A curious feature of shoot regeneration reported by both of the above molecular review authors is that its early stages can involve genes and cell-morphological displays that are related to root apical meristems and to lateral root initiation. Certain gene actions later correct this, suppressing the root-like identity features and thus apparently pushing further development toward the contemporary seed-plant shoot’s siphonostelic anatomical model. This is interesting because the protostelic vascular anatomy of contemporary seed plants’ roots resembles the stem anatomy of the primitive, spore-reproducing, root-less early vascular land plant shoots which, apart from contemporary Psilotum and Tmesipteris, are known only from Paleozoic (mostly Devonian) fossils (Kenrick and Crane 1997). Land plants somewhat later in the Paleozoic evolved roots, probably by modification of their underground stems, retaining in these roots the protostelic anatomy of their precursor stems. The stem itself, contrariwise, evolved in the direction of modern stem anatomy, but apparently retained, as evidenced during regeneration, some of its earlier root-like genetic and epigenetic developmental basis. Thus, shoot regeneration may hint at the once-popular notion of ontogeny recapitulating phylogeny, which dates back to the influential nineteenth-century biologist and Haberlandt contemporary, Ernst Haeckel (1834–1919) (see Barnes 2014, and Niklas et al. 2016).
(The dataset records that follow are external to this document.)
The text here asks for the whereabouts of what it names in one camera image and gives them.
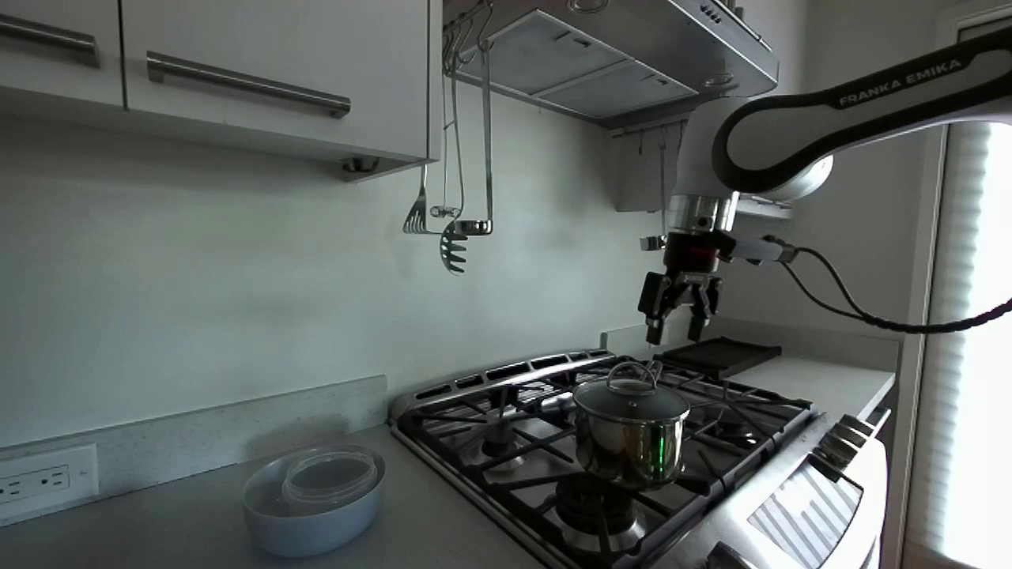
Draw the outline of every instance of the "pot lid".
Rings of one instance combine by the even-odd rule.
[[[602,380],[576,390],[576,403],[615,421],[680,421],[689,403],[644,380]]]

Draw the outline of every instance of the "cabinet handle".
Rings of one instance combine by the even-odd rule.
[[[17,19],[17,16],[5,16],[5,13],[0,13],[0,35],[2,38],[30,41],[30,43],[43,43],[43,46],[57,46],[57,50],[81,57],[92,67],[100,67],[98,64],[94,35],[81,35],[81,32],[73,32],[73,27],[55,27],[55,25]]]
[[[262,75],[245,75],[245,72],[206,67],[206,64],[194,64],[194,61],[179,61],[179,57],[166,57],[166,54],[149,50],[149,80],[153,81],[163,81],[166,75],[185,75],[185,80],[210,81],[210,84],[255,93],[255,96],[265,96],[265,99],[284,99],[284,100],[321,108],[333,118],[345,118],[350,110],[350,99],[340,99],[340,96],[312,93],[312,87],[273,81],[273,80],[262,80]]]

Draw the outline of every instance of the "electrical outlet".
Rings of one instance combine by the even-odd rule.
[[[0,462],[0,528],[98,497],[94,444]]]

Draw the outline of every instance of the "gray countertop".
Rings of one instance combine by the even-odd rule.
[[[735,380],[809,399],[828,421],[866,416],[891,390],[891,372],[799,357]],[[538,567],[386,428],[348,443],[386,457],[382,507],[367,535],[330,556],[280,561],[255,553],[239,493],[258,466],[237,466],[2,528],[0,567]]]

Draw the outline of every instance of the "black cable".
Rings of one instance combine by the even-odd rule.
[[[794,282],[812,303],[819,303],[825,312],[834,312],[834,317],[844,317],[844,319],[860,319],[860,309],[846,312],[846,309],[833,305],[833,303],[825,303],[821,296],[815,296],[815,294],[799,282],[799,276],[798,276],[791,265],[784,265],[784,272],[787,272],[791,282]]]
[[[828,309],[828,312],[834,312],[834,317],[844,317],[844,319],[856,319],[856,323],[877,326],[877,329],[904,332],[904,334],[947,334],[947,332],[965,332],[965,329],[988,326],[988,323],[1012,312],[1012,296],[1008,296],[1004,303],[997,303],[997,305],[990,305],[990,309],[983,309],[983,312],[977,312],[977,317],[952,319],[952,323],[922,323],[922,326],[917,326],[917,323],[882,319],[882,317],[866,312],[866,309],[852,296],[844,278],[834,272],[834,265],[833,265],[819,250],[812,250],[812,246],[798,246],[798,253],[812,256],[812,260],[833,276],[834,286],[841,291],[841,296],[846,300],[846,305],[852,305],[854,312],[846,312],[846,309],[841,309],[841,305],[833,305],[833,303],[825,303],[821,296],[815,296],[815,294],[799,282],[799,276],[798,276],[791,265],[784,265],[787,276],[791,276],[791,282],[794,282],[815,305],[821,305],[821,309]]]
[[[856,300],[852,296],[844,278],[834,272],[834,265],[833,265],[819,250],[812,250],[812,246],[798,246],[798,253],[799,253],[799,256],[812,256],[815,261],[821,261],[825,272],[833,276],[834,286],[844,294],[846,305],[852,305],[854,312],[864,312],[864,309],[856,305]]]

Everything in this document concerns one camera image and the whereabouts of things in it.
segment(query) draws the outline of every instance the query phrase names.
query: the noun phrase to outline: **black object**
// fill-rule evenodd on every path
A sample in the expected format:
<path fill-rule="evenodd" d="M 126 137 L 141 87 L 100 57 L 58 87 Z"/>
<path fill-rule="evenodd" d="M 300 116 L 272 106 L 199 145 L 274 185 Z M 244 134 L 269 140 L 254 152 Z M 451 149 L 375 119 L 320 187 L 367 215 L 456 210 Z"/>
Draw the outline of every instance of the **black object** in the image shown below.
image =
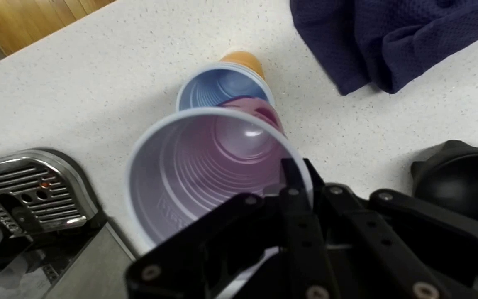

We think that the flow-sheet causal sequence diagrams of gene expressions, actions, and interactions that emerge from the recent molecular work on callus growth and shoot regeneration, and the identification of hormones involved in these processes (Shin et al. 2020), could Gottlieb Haberlandt return to see them, would astonish him beyond all belief. After his years of experimental preoccupation from about 1900 onward trying to establish that a plant hormone that controls plant cell division must exist, and that totipotency (now pluripotency) can be encountered, or elicited, in vegetative plant cells, he would probably be surprised that most of his ideas were corroborated one century later (Shin et al. 2020). But as both Ikeuchi et al. (2017, 2018, 2019) and Shin et al. (2020) point out, much more research (e.g., Ikeuchi et al. 2018) will still be needed before we have a fully adequate understanding of the regulatory circuits that orchestrate these many genes' spatial and temporal expression patterns to create the causal pathways in regeneration that are currently coming into view. Haberlandt (1921a, b), however, would probably at least have been pleased to learn that plants use, both in normal growth and for regeneration, what we now call stem cells (Stammzellen), which are “ewig jung” (Forever Young)!

Conclusions and outlook

The aim of this review was to recount the life and scientific work of Gottlieb Haberlandt (Fig. 1) who, one century ago, described the wounding-induced formation of callus tissue on plant surfaces such as leaves of Pelargonium (Fig. 5). This finding, combined with our current knowledge about stem cells (which Haberlandt would simply have called dividing or meristem cells) and of in vitro plant regeneration (which Haberlandt looked forward to obtaining, but never achieved), made possible the research activity called “plant biotechnology.” In his history of this discipline, Vasil (2008) pointed out that, 12 years ago, “biotech foods” had been consumed by more than one billion humans. To the best of our knowledge, no harm to the health of these consumers has emerged, so that, despite ideological resistance, it is fair to conclude that “biotech crops” are safe. This remarkable development with positive impacts on human nutrition and environmental health is based on the totipotency (now termed pluripotency) of cultivated plant cells (Figs. 5, 6, 7, 8, and 9), which is needed in order to achieve regeneration of seed-producing, intact plants from cells whose genome has been altered by molecular techniques. As pointed out by Greb and Lohmann (2016), in trees that can survive very long, plant stem cells “remain active over hundreds or even thousands of years.” Combined with the principle of plant regeneration, these specialized cells remain “forever young.” The molecular mechanisms responsible for their doing so are now very much under investigation (Ikeuchi et al. 2018, 2019; Shin et al. 2020).